Assigned task:
Verbatim copy, pictures excluded: every line from the one with "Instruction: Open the" through the final line of the data below, and no other line.

Available data:
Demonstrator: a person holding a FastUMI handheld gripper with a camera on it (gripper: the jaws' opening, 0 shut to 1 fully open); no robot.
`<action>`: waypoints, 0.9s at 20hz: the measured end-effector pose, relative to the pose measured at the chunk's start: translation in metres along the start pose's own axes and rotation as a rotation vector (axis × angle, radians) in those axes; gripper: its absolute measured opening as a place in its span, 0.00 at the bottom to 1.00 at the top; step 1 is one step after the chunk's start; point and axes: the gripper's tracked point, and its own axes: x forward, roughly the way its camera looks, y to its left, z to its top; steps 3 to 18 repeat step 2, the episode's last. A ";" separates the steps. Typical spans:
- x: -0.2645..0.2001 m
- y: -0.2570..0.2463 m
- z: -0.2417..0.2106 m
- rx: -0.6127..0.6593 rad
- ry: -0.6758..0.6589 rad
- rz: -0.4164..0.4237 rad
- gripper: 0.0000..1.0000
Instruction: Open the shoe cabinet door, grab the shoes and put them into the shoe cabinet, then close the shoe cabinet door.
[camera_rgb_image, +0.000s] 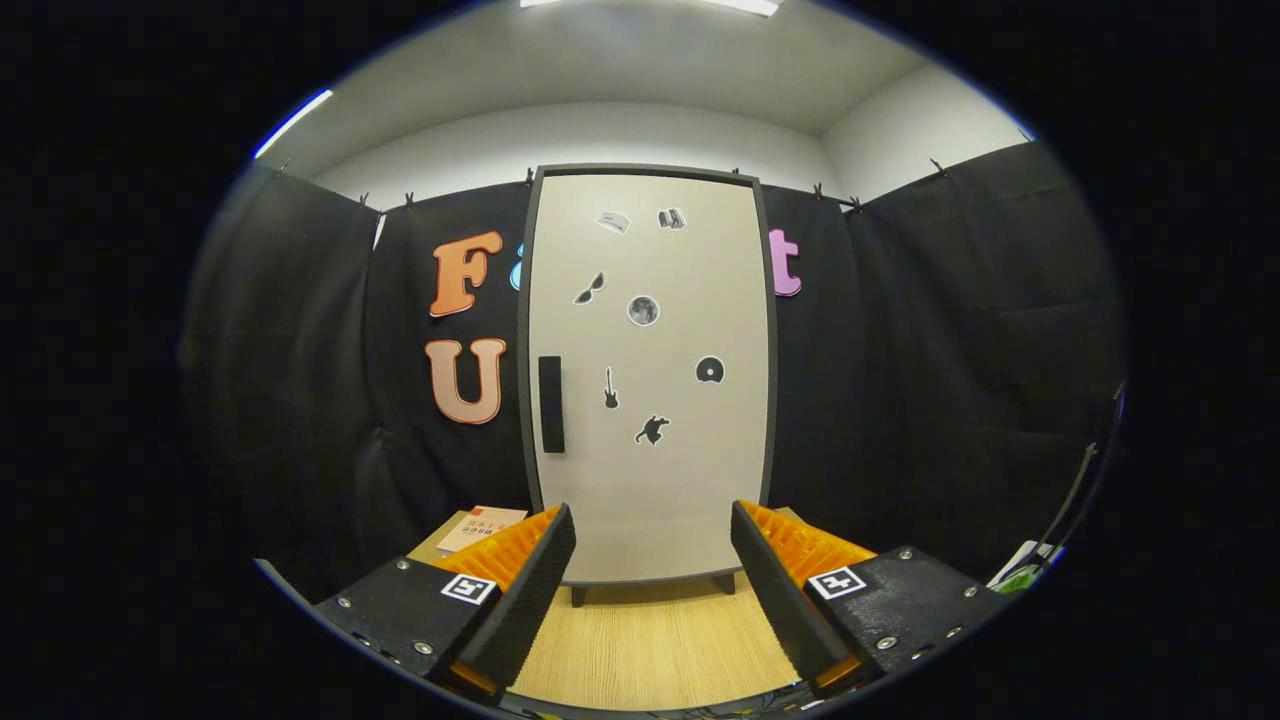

Result for this task:
Instruction: Open the shoe cabinet door, grab the shoes and put them into the shoe cabinet, then close the shoe cabinet door.
[camera_rgb_image, +0.000s] 

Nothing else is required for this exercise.